Filter the listing below down to the lines holding the word "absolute", and copy those lines.

::::::::

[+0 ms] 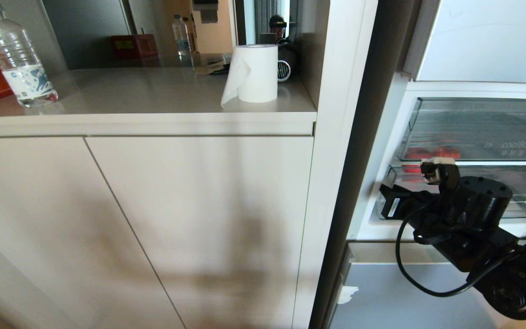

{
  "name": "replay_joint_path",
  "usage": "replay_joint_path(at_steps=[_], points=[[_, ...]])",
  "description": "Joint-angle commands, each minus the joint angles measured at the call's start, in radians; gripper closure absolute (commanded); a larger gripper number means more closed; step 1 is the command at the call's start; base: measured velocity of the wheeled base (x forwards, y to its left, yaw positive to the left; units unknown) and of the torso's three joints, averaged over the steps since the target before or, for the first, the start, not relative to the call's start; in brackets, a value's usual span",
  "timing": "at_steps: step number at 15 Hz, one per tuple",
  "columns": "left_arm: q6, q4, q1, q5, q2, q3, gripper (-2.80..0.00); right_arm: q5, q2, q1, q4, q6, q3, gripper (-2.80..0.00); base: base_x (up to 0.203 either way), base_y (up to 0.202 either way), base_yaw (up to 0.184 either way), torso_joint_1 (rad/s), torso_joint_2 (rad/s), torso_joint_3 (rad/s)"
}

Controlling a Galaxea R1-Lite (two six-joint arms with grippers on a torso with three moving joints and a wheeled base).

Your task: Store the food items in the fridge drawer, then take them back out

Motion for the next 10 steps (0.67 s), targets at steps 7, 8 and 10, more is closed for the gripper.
replay_joint_path(at_steps=[7,8,10], points=[[0.001,0.000,-0.001,0.000,0.000,0.000,0.00,-0.005,-0.101,0.027,-0.007,0.011,0.111,0.00,0.000,0.000,0.000,0.000,0.00,0.000],[0.001,-0.001,-0.001,0.000,0.000,0.000,0.00,-0.004,-0.115,0.028,-0.007,0.015,0.133,0.00,0.000,0.000,0.000,0.000,0.00,0.000],[0.001,0.000,0.000,0.000,0.000,0.000,0.00,-0.004,-0.164,0.037,-0.007,0.020,0.194,0.00,0.000,0.000,0.000,0.000,0.00,0.000]])
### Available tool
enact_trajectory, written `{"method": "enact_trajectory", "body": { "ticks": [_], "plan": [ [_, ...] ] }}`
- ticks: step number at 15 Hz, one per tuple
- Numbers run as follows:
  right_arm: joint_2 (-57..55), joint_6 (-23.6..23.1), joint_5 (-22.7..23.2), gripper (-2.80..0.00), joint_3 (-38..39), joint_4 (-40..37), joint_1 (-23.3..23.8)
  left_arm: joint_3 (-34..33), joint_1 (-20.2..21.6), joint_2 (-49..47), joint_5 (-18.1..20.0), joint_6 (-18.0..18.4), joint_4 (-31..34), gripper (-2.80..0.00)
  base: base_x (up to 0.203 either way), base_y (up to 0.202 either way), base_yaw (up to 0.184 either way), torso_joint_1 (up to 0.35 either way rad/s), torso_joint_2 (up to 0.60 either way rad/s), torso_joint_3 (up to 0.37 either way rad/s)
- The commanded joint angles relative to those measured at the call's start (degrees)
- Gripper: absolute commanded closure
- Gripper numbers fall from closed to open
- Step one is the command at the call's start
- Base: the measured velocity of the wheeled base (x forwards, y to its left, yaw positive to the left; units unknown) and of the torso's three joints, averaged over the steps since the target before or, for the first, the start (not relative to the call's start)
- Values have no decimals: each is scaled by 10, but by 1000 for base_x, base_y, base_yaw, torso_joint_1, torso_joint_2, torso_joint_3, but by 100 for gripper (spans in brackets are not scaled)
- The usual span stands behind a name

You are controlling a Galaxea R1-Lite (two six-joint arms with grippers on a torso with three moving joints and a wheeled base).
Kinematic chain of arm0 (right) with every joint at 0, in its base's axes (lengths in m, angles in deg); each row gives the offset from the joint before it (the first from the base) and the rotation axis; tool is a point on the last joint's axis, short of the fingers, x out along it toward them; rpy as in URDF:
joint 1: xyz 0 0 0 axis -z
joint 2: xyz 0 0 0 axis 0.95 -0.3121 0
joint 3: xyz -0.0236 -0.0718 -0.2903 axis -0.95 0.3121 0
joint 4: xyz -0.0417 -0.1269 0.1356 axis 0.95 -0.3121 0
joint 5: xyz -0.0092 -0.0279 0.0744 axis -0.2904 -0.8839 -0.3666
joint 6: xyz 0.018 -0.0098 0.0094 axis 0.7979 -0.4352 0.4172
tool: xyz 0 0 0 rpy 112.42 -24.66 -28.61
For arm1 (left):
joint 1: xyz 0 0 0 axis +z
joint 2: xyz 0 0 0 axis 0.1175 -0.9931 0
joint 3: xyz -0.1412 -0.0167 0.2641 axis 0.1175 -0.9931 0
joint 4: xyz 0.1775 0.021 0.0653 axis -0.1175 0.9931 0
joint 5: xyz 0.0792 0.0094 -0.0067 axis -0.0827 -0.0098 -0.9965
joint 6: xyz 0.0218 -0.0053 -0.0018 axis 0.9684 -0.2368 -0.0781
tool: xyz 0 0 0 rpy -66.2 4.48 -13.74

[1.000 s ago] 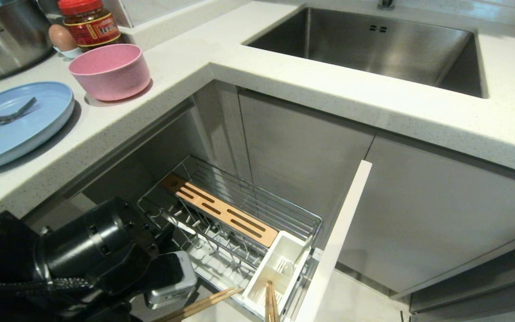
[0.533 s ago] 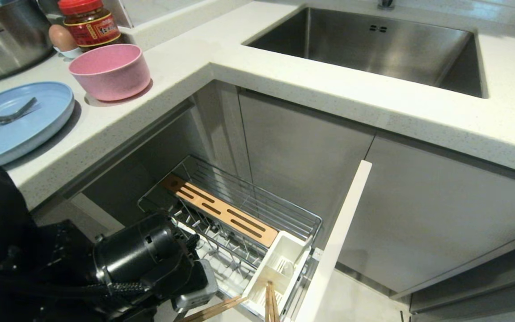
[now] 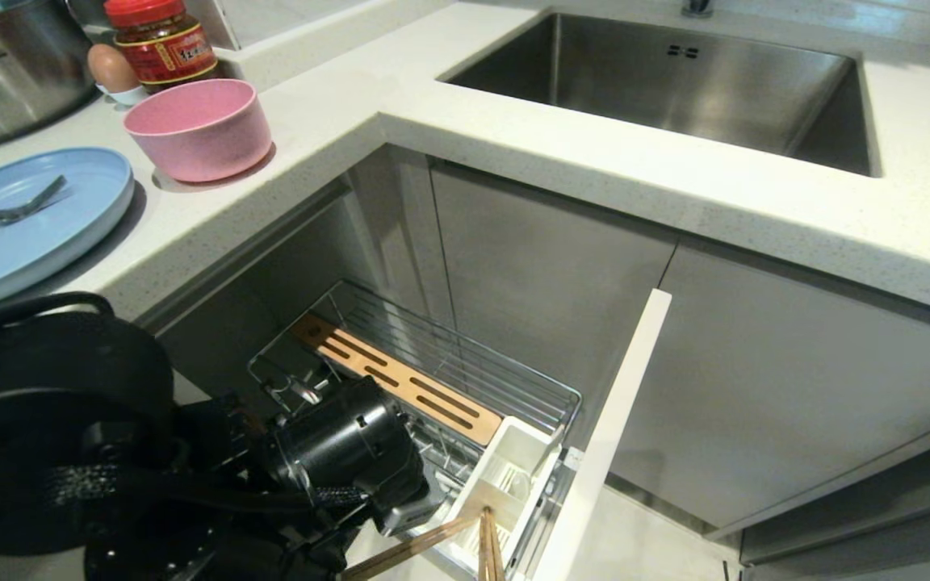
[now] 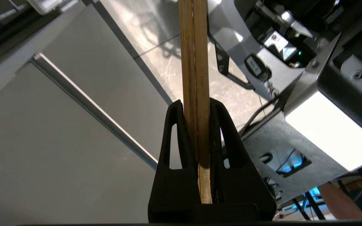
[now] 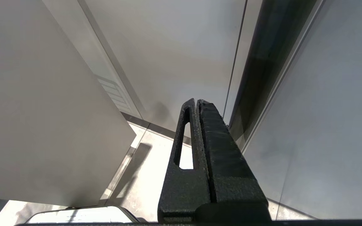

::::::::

Solved exercise:
  "description": "Joint-angle commands, each minus the joint angles measured at the call's start, in radians; gripper closure absolute (commanded); a larger gripper number means more closed; step 1 is the command at the call's start; base: measured velocity of the wheeled base (x forwards, y to its left, yaw positive to the left; units unknown) and of the torso's three joints, averaged over the steps since the target before or, for the first, the start, not relative to the call's start; in brackets, a value's usual span",
- Gripper: absolute commanded closure

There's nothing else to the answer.